Un excombatiente goyano recibió los guantes que había usado en Malvinas de manos de una joven bonaerense y en nombre de su abuelo.


 “Quiero compartir con mis amigos lo que recibí de la nieta de un señor que guardó durante 37 años uno de los guantes que tiré al regreso de Malvinas, para que le avisen a mi familia que había regresado con vida, ya que estuvimos incomunicados hasta el 23 de junio, sin que nuestros padres supieran qué había pasado en los últimos días de combate”, fue el mensaje que difundió Dacio Agretti desde Goya la semana pasada, y desde entonces las sorpresas y encuentros emocionantes lo llevaron a vincularse con una parte de su pasado que no creía posible volver a encontrar.

“Hola Dacio.

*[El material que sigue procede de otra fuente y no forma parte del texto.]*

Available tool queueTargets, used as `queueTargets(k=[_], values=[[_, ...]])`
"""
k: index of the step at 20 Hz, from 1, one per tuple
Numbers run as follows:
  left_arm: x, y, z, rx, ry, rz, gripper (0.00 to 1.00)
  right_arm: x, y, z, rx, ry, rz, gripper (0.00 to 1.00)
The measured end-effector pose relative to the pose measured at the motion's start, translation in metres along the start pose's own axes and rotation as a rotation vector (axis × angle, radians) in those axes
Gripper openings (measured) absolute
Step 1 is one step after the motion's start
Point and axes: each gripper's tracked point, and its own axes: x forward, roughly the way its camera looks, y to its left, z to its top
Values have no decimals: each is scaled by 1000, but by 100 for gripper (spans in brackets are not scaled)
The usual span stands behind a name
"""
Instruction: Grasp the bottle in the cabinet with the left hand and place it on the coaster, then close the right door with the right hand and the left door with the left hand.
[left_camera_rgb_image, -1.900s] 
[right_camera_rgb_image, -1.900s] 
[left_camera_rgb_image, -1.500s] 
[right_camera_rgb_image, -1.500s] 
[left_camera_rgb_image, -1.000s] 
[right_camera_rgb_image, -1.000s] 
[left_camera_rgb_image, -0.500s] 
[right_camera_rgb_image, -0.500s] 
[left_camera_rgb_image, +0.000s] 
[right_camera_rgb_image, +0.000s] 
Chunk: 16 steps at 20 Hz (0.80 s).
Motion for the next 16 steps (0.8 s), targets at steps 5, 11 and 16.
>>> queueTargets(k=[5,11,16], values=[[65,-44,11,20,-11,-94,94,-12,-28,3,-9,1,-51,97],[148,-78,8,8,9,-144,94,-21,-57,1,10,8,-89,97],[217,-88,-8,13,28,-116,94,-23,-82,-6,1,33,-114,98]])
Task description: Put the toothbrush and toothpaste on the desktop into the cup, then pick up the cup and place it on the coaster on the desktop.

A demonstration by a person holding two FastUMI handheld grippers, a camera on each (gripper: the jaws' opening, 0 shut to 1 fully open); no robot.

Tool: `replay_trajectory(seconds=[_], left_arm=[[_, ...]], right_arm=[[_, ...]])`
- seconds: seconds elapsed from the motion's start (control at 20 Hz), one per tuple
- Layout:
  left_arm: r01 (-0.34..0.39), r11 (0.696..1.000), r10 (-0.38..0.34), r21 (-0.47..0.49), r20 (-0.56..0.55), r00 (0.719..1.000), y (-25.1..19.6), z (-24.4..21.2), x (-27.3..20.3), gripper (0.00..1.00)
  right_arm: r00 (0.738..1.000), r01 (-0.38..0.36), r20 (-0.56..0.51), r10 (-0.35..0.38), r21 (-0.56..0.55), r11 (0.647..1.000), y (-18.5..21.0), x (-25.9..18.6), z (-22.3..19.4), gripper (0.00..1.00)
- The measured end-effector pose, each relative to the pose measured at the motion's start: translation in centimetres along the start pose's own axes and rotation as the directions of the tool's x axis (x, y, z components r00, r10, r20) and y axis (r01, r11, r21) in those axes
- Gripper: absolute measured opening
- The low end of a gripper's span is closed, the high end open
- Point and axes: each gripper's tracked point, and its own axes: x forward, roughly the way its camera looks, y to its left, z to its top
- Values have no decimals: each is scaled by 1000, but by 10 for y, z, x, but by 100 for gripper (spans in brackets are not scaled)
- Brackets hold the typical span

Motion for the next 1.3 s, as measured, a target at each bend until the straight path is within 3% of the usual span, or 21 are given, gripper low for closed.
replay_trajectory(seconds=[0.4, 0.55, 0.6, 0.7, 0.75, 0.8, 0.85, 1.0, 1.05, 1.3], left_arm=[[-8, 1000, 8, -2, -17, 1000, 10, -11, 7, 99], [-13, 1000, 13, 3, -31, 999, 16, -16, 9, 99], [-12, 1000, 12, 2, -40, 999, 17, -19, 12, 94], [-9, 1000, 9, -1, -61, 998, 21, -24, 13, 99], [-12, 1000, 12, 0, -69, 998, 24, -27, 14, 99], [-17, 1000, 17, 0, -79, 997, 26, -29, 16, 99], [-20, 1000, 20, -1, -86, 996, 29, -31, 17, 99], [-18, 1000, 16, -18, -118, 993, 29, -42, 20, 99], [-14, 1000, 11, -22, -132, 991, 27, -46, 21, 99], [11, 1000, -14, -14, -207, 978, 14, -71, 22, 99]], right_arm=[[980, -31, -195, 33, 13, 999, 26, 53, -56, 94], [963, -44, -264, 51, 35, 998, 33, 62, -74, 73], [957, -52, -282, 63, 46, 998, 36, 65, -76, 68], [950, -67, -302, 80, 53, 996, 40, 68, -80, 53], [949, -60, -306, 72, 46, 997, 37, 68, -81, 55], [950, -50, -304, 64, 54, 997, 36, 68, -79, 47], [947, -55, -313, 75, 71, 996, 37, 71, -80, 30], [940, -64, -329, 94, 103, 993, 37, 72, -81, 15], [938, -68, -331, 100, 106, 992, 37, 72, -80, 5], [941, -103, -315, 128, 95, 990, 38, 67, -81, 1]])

Te escribo en nombre de mi abuelo, quien hace unos 40 años atajó y atesoró tu guante. Para él fue siempre un honor y un privilegio poder conservarlo, ya que no tiene nada más que respeto y orgullo por aquellos que defendieron nuestro país. Le encantaría que volviera a su dueño, si es que le interesa recuperarlo. De todas formas, le mando un saludo”, escribió Florencia, nieta de un hombre de 87 años que vive en Villa Ballester, provincia de Buenos Aires.

Unos 37 años después, los guantes que el excombatiente Dacio Agrietti había arrojado al regresar de las islas Malvinas volvieron a él, gracias a la buena voluntad de esa familia, que los había conservado. El entonces joven soldado se había desprendido de sus guantes con un mensaje: “Soy Dacio Agretti, vivo en Calle 9 Nº 68, Avellaneda, Santa Fe. Escriban, puedo contarles algunas cosas”, decía el texto que acompañaba a la prenda. La idea de Dacio fue enviar un mensaje a su familia, para hacerles saber que estaba con vida.

“Me decidí a escribir dos notitas con mi dirección pidiendo que escriban a mi familia y les avisaran que volví vivo; las coloqué dentro de los guantes de lona que usábamos en Malvinas y cuando nos trasladaban en los camiones los tiré en un semáforo a uno y al otro más adelante. Y eso dio sus frutos, una persona lo alzó en ese momento y lo guardó durante 37 años”, contó el excombatiente a medios locales.

La familia Andrada, desde Villa Ballester, conservó los guantes. Agretti planea conocerlos, tras recibir un mensaje por la red social de Facebook por parte de la nieta de Carlos, llamada Florencia. “El abuelo de la chica le pidió que me ubique y que busque la forma de entregarme el guante, estoy esperando ansioso el momento de encontrarme con ellos porque voy a viajar a estrecharme en un abrazo con este abuelo”, manifestó.

Detrás de ese guante, mi papá y la vida nos regalaron, después de tantos años, la amistad de una hermosa persona”, le escribió tras el encuentro Marcela Andrada, la hija del hombre que conservó los guantes. Al compartir la historia del encuentro en las redes sociales, cientos de mensajes fueron “posteados” en el muro de Dacio.

“Las veces que te habrás preguntado qué pasó con tus guantes”, reflexionó una persona. “Eternamente agradecidos a nuestros héroes”, expresó otra. La emoción que desencadenó el hallazgo sigue teniendo repercusiones, a pesar de que el primero de los mensajes de Florencia había llegado a Dacio hace más de una semana.

Agretti es santafesino, estudió arquitectura en Resistencia, y en la actualidad vive en Goya, casado con la concejal Laura Manassero.